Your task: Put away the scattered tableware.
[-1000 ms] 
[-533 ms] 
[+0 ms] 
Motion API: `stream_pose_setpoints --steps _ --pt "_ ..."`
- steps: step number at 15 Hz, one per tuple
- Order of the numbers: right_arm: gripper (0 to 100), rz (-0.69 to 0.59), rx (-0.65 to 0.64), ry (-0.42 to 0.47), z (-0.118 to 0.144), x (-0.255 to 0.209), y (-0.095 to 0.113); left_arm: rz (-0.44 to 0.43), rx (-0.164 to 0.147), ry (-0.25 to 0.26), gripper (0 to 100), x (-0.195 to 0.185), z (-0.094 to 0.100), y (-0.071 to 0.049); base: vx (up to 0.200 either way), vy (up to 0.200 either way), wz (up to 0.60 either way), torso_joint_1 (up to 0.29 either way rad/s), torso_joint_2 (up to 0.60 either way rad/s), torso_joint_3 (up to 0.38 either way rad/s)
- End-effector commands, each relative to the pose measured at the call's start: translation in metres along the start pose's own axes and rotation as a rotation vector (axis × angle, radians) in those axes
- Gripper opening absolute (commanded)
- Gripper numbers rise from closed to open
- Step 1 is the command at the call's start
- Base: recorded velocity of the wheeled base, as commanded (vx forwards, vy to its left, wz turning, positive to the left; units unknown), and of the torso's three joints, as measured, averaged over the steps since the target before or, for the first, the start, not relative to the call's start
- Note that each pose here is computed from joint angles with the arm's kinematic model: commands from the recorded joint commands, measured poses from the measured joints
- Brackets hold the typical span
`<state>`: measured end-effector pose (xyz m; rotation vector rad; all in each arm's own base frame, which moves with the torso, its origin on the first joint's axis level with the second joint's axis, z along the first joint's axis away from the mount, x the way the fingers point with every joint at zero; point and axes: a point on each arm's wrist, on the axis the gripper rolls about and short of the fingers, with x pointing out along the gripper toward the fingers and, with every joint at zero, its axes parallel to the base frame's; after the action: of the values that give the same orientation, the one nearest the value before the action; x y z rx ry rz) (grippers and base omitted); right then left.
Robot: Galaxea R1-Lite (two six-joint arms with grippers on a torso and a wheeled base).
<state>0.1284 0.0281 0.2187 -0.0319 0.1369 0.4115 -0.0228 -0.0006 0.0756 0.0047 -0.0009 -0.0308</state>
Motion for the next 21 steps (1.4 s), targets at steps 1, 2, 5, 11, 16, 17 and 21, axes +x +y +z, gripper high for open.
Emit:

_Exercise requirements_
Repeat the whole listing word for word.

_Answer to the problem_
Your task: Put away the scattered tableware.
[-1000 ms] 
[-533 ms] 
[+0 ms] 
Motion API: `stream_pose_setpoints --steps _ --pt "_ ..."`
- steps: step number at 15 Hz, one per tuple
- Order of the numbers: right_arm: gripper (0 to 100), rz (-0.69 to 0.59), rx (-0.65 to 0.64), ry (-0.42 to 0.47), z (-0.118 to 0.144), x (-0.255 to 0.209), y (-0.095 to 0.113); left_arm: rz (-0.44 to 0.43), rx (-0.164 to 0.147), ry (-0.25 to 0.26), gripper (0 to 100), x (-0.195 to 0.185), z (-0.094 to 0.100), y (-0.071 to 0.049); base: vx (up to 0.200 either way), vy (up to 0.200 either way), wz (up to 0.60 either way), torso_joint_1 (up to 0.29 either way rad/s), torso_joint_2 (up to 0.60 either way rad/s), torso_joint_3 (up to 0.38 either way rad/s)
- End-effector commands, each relative to the pose measured at the call's start: translation in metres along the start pose's own axes and rotation as a rotation vector (axis × angle, radians) in those axes
- Gripper opening absolute (commanded)
- Gripper numbers rise from closed to open
- Step 1 is the command at the call's start
- Base: recorded velocity of the wheeled base, as commanded (vx forwards, vy to its left, wz turning, positive to the left; units unknown), and of the torso's three joints, as measured, averaged over the steps since the target before or, for the first, the start, not relative to the call's start
- Note that each pose here is computed from joint angles with the arm's kinematic model: commands from the recorded joint commands, measured poses from the measured joints
- Brackets hold the typical span
`<state>`: measured end-effector pose (xyz m; rotation vector rad; all in each arm's own base frame, which moves with the torso, its origin on the first joint's axis level with the second joint's axis, z along the first joint's axis away from the mount, x the way the fingers point with every joint at zero; point and axes: a point on each arm's wrist, on the axis the gripper rolls about and short of the fingers, with x pointing out along the gripper toward the fingers and, with every joint at zero, its axes parallel to the base frame's; after the action: of the values that give the same orientation, the one nearest the value before the action; x y z rx ry rz) (grippers and base omitted); right then left.
Robot: Galaxea R1-Lite (two six-joint arms with grippers on a torso and a wheeled base).
<state>0.1284 0.0281 0.2187 -0.0319 0.1369 0.4115 -0.0228 -0.0006 0.0756 0.0047 -0.0009 -0.0308</state>
Motion for the next 21 steps (1.4 s), targets at steps 1, 2, 5, 11, 16, 17 and 21, axes +x +y +z, gripper high for open.
Emit:

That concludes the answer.